== Task details ==
Beneath this line are the data; copy exactly the part of them that opens with the line containing "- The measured" and closes with the line containing "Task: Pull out", and only that part.

== Provided material ==
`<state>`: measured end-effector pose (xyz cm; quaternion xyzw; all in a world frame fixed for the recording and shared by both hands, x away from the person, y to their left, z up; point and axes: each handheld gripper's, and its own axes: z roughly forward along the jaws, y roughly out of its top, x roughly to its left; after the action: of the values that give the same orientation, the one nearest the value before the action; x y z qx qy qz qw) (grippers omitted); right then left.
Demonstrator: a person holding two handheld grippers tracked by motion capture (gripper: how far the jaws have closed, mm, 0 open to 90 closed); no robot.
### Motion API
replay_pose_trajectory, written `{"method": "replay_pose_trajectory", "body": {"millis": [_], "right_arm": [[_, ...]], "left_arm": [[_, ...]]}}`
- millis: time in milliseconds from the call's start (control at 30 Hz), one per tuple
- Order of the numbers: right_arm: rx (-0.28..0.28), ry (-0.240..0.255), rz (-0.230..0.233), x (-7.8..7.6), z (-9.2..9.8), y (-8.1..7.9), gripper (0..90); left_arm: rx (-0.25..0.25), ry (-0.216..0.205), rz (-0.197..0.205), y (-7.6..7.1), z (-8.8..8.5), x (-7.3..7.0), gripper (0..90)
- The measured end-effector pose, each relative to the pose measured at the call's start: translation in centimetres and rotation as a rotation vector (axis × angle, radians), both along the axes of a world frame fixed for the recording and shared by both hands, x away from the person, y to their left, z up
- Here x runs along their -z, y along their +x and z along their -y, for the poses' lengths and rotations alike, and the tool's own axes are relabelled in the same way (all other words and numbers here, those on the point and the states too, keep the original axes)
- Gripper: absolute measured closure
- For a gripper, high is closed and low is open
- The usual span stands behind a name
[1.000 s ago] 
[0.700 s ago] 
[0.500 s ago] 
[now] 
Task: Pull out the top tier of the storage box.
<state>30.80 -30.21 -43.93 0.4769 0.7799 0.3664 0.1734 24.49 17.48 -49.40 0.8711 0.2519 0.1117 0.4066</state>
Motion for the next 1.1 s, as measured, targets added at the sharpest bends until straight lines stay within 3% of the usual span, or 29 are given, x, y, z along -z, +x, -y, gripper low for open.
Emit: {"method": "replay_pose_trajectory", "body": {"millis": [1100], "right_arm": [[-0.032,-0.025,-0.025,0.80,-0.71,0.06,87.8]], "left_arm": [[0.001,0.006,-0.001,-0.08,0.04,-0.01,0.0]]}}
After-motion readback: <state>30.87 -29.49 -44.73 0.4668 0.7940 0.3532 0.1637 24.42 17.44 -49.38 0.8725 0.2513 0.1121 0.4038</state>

== Your response ==
- The measured end-effector pose, each relative to the pose measured at the call's start: translation in centimetres and rotation as a rotation vector (axis × angle, radians), both along the axes of a world frame fixed for the recording and shared by both hands, x away from the person, y to their left, z up
- Here x runs along their -z, y along their +x and z along their -y, for the poses' lengths and rotations alike, and the tool's own axes are relabelled in the same way (all other words and numbers here, those on the point and the states too, keep the original axes)
- Gripper: absolute measured closure
- For a gripper, high is closed and low is open
- The usual span stands behind a name
[1.000 s ago] 
[0.700 s ago] 
[0.500 s ago] 
[now] 
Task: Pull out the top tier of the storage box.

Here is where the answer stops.